### [AIM OF THE TASK]
List all lines of the data that include the string "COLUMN".

### [Dataset records]
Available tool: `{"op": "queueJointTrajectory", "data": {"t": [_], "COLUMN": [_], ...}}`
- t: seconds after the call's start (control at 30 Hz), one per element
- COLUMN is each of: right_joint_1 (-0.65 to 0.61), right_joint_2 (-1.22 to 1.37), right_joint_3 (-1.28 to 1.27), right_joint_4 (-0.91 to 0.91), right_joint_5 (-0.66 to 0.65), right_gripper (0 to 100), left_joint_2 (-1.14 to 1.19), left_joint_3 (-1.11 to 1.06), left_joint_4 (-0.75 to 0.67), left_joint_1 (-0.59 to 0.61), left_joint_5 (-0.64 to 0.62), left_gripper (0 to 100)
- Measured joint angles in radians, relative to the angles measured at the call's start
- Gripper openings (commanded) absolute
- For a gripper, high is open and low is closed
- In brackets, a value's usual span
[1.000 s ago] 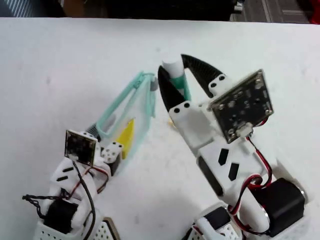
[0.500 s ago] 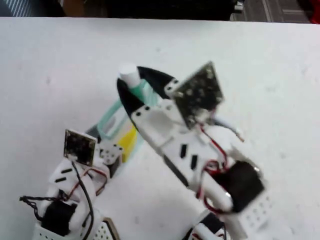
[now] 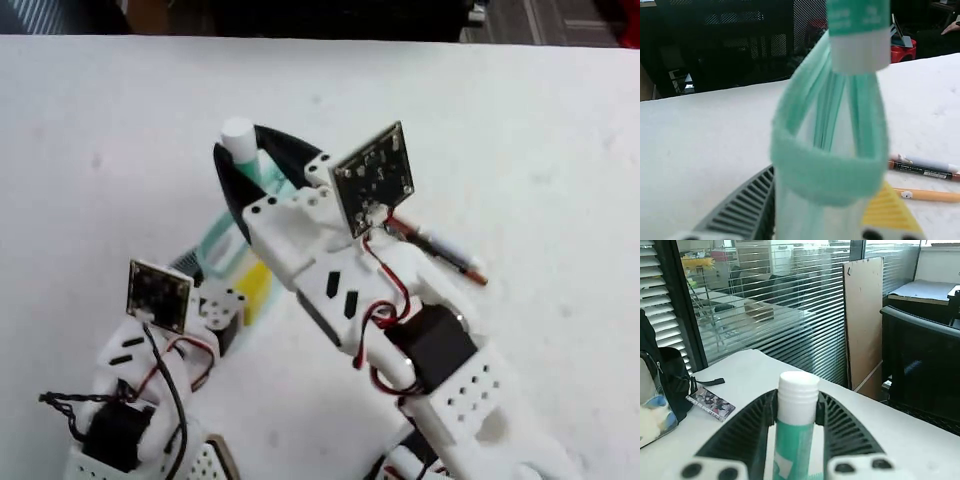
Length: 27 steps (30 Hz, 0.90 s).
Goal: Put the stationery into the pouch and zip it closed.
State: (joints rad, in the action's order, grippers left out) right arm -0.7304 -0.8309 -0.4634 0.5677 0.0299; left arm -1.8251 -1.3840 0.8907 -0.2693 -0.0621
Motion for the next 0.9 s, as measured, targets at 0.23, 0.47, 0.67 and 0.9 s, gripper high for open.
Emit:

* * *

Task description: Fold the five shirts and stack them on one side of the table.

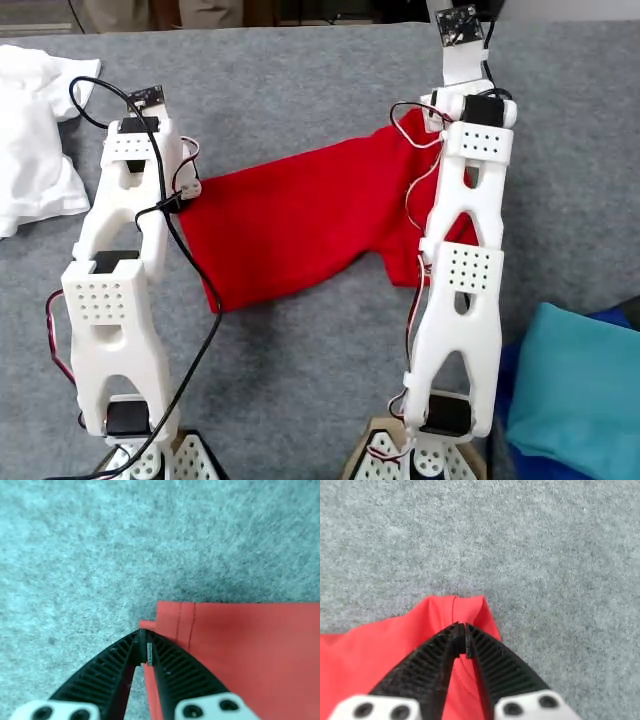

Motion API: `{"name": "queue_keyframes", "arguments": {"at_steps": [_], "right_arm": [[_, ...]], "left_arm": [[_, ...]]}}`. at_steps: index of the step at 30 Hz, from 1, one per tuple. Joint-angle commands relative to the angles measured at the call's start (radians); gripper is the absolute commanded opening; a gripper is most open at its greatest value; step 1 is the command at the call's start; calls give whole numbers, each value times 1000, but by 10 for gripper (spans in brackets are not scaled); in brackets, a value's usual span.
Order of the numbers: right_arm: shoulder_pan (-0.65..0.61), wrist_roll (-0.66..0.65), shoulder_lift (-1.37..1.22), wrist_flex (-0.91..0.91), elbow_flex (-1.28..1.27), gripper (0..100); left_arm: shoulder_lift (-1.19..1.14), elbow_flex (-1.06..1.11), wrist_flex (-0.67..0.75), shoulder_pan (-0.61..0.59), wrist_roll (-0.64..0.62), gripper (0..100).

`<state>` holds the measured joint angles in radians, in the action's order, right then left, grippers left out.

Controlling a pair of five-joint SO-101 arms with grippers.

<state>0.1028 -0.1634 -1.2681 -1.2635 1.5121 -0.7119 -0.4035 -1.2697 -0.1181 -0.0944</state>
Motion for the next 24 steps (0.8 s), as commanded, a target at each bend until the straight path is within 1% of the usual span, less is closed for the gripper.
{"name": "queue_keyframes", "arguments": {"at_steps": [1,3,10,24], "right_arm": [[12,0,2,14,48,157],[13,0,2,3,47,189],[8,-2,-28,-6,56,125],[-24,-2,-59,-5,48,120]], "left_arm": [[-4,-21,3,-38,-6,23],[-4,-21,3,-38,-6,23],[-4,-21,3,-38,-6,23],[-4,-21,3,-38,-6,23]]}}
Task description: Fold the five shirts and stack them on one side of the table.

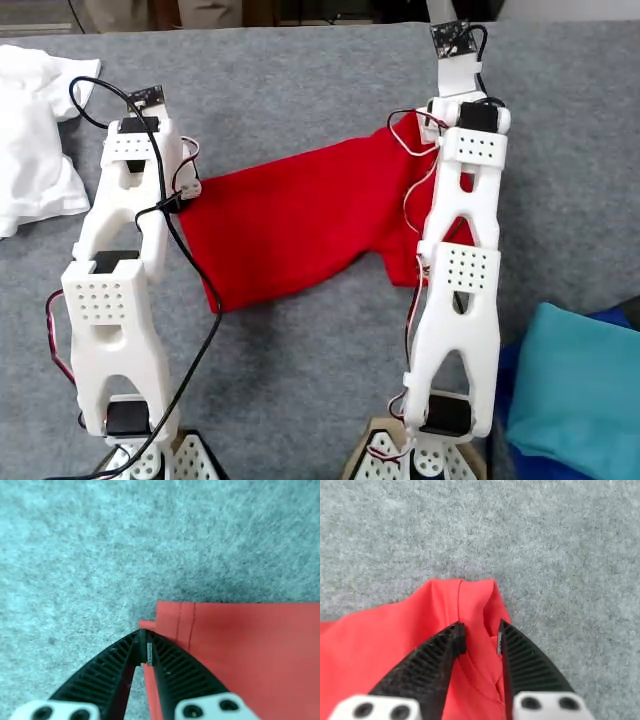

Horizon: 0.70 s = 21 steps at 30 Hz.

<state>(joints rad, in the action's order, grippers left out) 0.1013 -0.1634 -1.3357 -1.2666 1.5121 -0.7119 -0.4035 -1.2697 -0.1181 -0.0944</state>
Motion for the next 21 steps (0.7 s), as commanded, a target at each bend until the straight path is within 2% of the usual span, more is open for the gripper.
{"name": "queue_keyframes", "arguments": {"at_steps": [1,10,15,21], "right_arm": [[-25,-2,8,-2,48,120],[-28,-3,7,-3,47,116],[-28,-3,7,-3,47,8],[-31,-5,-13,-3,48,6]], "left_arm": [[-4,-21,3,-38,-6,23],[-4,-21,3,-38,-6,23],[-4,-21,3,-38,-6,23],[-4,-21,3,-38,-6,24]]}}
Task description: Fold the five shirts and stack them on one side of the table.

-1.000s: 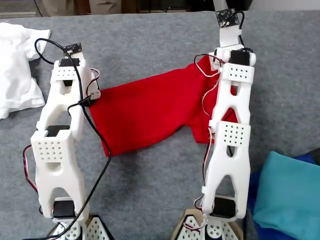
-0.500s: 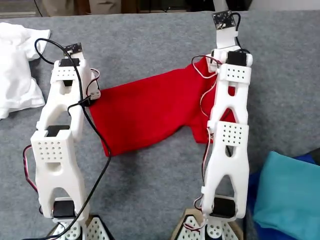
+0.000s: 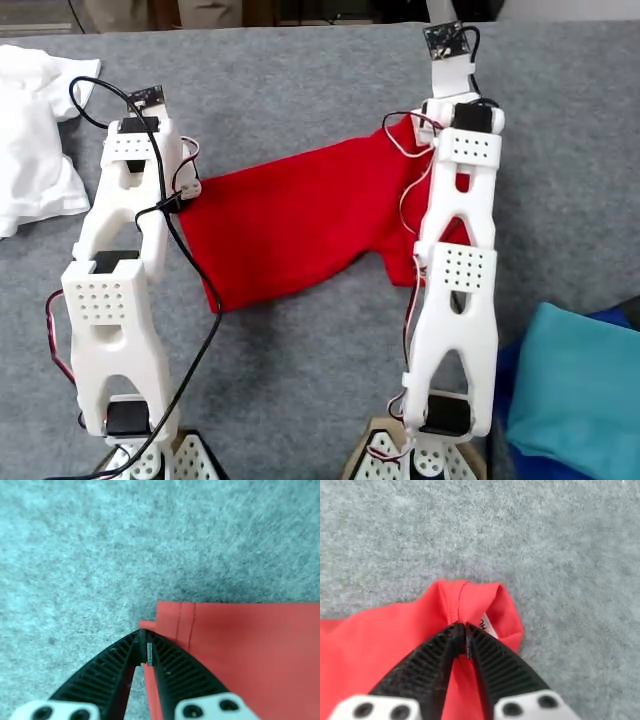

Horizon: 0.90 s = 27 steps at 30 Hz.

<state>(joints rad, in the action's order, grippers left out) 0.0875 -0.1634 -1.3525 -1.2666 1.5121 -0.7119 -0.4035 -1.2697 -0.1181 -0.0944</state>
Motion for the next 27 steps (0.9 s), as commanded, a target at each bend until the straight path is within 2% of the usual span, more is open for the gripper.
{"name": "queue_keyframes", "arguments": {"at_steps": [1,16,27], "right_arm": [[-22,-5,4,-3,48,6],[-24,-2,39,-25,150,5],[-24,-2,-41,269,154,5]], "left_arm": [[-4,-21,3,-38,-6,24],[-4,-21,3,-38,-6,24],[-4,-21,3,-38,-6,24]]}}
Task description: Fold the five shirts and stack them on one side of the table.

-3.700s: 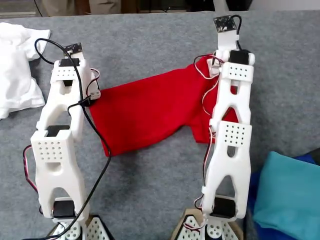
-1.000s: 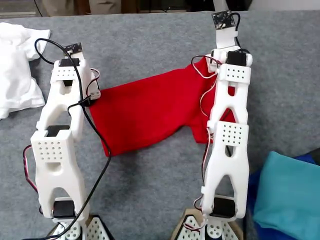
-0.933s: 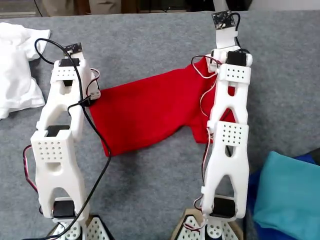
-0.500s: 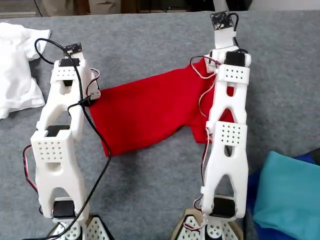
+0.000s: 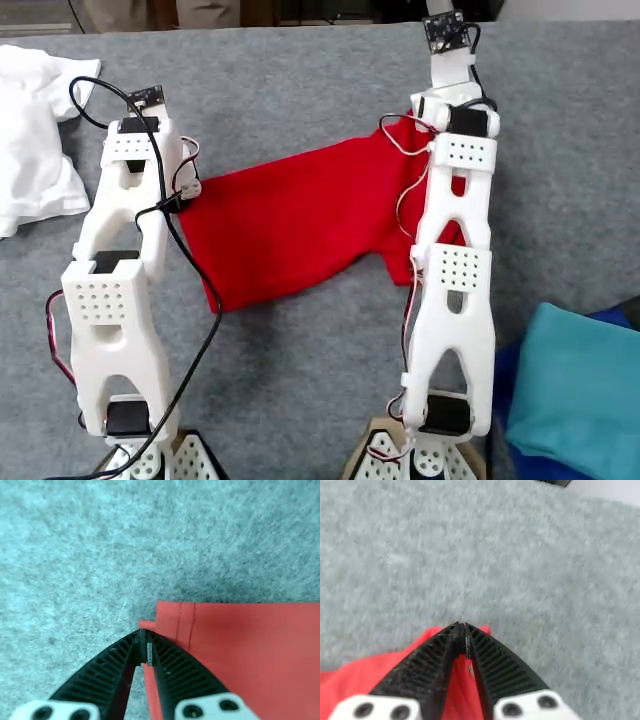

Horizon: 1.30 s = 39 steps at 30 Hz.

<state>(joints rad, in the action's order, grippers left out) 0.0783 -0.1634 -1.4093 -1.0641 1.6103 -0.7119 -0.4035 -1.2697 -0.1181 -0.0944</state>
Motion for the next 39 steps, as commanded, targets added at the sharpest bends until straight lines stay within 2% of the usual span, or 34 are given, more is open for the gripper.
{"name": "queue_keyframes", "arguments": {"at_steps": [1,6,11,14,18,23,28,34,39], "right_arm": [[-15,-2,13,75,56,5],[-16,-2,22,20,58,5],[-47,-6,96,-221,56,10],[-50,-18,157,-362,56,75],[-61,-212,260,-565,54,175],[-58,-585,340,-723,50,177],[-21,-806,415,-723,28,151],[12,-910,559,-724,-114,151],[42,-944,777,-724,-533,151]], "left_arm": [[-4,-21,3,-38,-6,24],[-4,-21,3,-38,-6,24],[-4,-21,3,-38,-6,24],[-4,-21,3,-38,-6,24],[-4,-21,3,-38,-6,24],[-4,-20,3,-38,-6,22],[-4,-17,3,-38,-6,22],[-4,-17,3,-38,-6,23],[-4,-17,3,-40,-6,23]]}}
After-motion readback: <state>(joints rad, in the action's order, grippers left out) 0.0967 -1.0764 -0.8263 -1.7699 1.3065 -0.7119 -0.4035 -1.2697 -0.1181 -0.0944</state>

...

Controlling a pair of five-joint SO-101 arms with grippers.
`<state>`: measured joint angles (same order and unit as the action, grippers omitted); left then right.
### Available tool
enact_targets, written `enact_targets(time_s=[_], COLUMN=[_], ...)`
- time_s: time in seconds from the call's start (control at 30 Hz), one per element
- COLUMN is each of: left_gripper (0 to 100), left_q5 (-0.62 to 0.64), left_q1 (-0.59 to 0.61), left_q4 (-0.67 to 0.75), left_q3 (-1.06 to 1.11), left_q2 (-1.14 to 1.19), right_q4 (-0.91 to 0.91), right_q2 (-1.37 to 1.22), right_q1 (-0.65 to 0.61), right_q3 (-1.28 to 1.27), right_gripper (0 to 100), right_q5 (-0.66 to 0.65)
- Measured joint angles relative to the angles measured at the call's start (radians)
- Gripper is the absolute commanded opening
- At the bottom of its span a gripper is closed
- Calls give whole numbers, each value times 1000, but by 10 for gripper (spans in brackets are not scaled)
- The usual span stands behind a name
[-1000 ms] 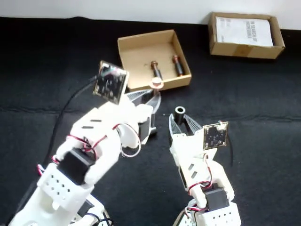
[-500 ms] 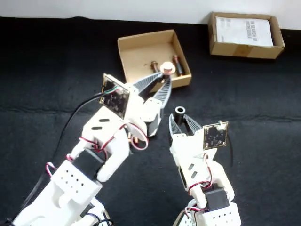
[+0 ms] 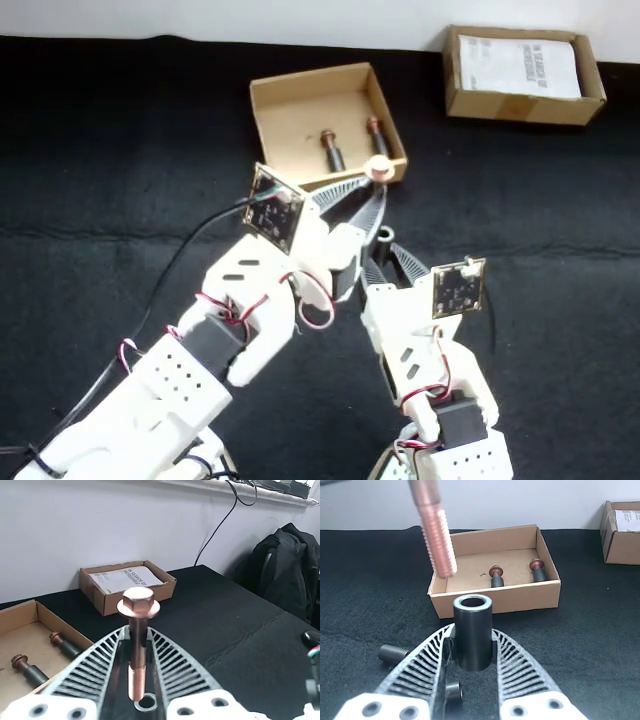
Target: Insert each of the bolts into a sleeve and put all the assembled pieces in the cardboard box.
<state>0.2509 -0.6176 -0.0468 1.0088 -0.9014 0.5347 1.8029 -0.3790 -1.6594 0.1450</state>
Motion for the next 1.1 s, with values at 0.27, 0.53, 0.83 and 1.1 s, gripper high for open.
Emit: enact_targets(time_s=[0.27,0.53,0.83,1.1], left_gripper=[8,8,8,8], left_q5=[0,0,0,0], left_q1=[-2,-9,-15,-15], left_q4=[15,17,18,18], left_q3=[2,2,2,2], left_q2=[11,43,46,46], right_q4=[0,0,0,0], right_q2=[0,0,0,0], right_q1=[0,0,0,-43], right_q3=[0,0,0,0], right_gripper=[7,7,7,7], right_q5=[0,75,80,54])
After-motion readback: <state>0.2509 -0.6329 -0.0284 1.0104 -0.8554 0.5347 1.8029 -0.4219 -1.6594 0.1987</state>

### [SOLUTION FOR THIS TASK]
Available tool: `{"op": "queueJointTrajectory", "data": {"t": [_], "COLUMN": [_], ...}}`
- COLUMN is each of: right_joint_1 (-0.65 to 0.61), right_joint_2 (-1.22 to 1.37), right_joint_3 (-1.28 to 1.27), right_joint_4 (-0.91 to 0.91), right_joint_5 (-0.66 to 0.65), right_gripper (0 to 100), left_joint_2 (-1.14 to 1.19), left_joint_3 (-1.11 to 1.06), left_joint_4 (-0.75 to 0.67), left_joint_1 (-0.59 to 0.61), left_joint_5 (-0.64 to 0.62), left_gripper (0 to 100)
enact_targets, written `enact_targets(time_s=[_], COLUMN=[_], ...)`
- COLUMN is each of: left_gripper (0 to 100), left_q5 (-0.62 to 0.64), left_q1 (-0.59 to 0.61), left_q4 (-0.67 to 0.75), left_q3 (-1.06 to 1.11), left_q2 (-1.14 to 1.19), right_q4 (-0.91 to 0.91), right_q2 (-1.37 to 1.22), right_q1 (-0.65 to 0.61), right_q3 (-1.28 to 1.27), right_gripper (0 to 100), right_q5 (-0.66 to 0.65)

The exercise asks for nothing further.